Funny Tweeter

Your daily dose of unadulterated funny tweets

Page of Fickle_Filly's best tweets

@Fickle_Filly : I’m at that stage in life where my bladder is at its weakest and my phobia of public toilets is at its strongest.

@Fickle_Filly: I keep banana skins within reach at work because you never know when you’re going to need to make a murder look like an accident.

@Fickle_Filly: Police: How are you feeling?

Me: I'm fine.

*polygraph explodes*

@Fickle_Filly: If you pull out a knife and start sharpening it, people soon stop telling you about their plans for Valentine’s Day.

@Fickle_Filly: "Where have you been all my life?"

In a secure psychiatric unit. Next question.

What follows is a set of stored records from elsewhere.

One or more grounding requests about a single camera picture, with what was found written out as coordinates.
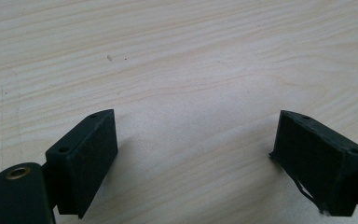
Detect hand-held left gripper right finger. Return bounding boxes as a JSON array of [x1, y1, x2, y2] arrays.
[[268, 109, 358, 217]]

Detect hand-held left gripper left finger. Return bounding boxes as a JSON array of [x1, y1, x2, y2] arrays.
[[45, 108, 119, 219]]

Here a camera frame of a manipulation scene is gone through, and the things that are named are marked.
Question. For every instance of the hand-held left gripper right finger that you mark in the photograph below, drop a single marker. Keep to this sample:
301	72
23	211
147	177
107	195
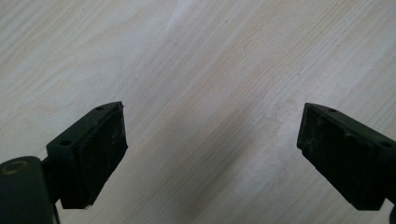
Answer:
342	155

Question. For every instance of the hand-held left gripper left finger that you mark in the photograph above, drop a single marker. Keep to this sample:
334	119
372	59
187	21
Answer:
90	155

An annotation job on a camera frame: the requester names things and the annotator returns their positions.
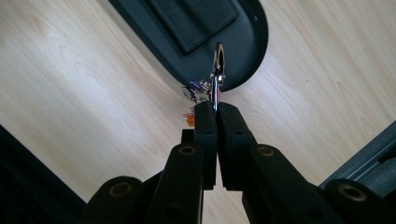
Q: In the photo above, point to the black leather wallet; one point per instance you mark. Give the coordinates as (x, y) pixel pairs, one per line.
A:
(193, 21)

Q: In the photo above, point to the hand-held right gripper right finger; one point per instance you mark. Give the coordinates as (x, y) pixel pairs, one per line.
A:
(235, 149)

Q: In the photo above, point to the grey metal frame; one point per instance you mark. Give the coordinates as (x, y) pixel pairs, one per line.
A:
(367, 155)

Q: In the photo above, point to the black oval tray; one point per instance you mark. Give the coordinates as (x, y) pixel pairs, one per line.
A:
(243, 46)

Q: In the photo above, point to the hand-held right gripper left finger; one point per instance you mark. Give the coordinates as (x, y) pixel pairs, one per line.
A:
(205, 137)

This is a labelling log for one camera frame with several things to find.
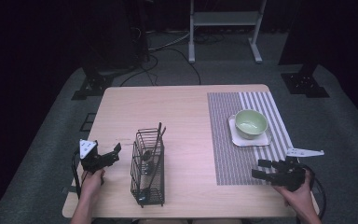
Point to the striped grey placemat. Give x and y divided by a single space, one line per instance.
223 140

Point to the black tape square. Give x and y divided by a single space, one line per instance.
88 122

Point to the white square plate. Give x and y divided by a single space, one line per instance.
248 141

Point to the dark spoon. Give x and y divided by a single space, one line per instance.
146 155

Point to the person's left hand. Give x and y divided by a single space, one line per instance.
91 183

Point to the green bowl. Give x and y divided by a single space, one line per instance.
250 124

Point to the person's right hand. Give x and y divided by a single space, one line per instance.
298 197

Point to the black stand base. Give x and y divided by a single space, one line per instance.
93 85
304 84

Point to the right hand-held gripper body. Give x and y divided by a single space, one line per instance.
292 175

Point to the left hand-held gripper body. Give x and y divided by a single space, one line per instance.
90 161

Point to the black chopstick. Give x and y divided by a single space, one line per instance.
160 146
156 152

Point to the white metal stand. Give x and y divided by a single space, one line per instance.
223 18

@Fickle_Filly: People who use the phrase "Correct me if I'm wrong..." clearly don't know me very well.

@Fickle_Filly: The birds that suddenly appear every time I'm near are circling vultures.

@Fickle_Filly: Ain't no mountain high enough

Ain't no valley low enough

Ain't no high-security psychiatric hospital strong enough

To keep me from yooou

@Fickle_Filly: Me:
1. Talking cats
2. Real lightsabers
3. Cars that fire missiles

Genie: Put me back in the bottle and give me to someone normal.

@Fickle_Filly: The puffer fish spends days creating a beautiful boudoir in which to lure a mate and I just want a man who can load the dishwasher properly.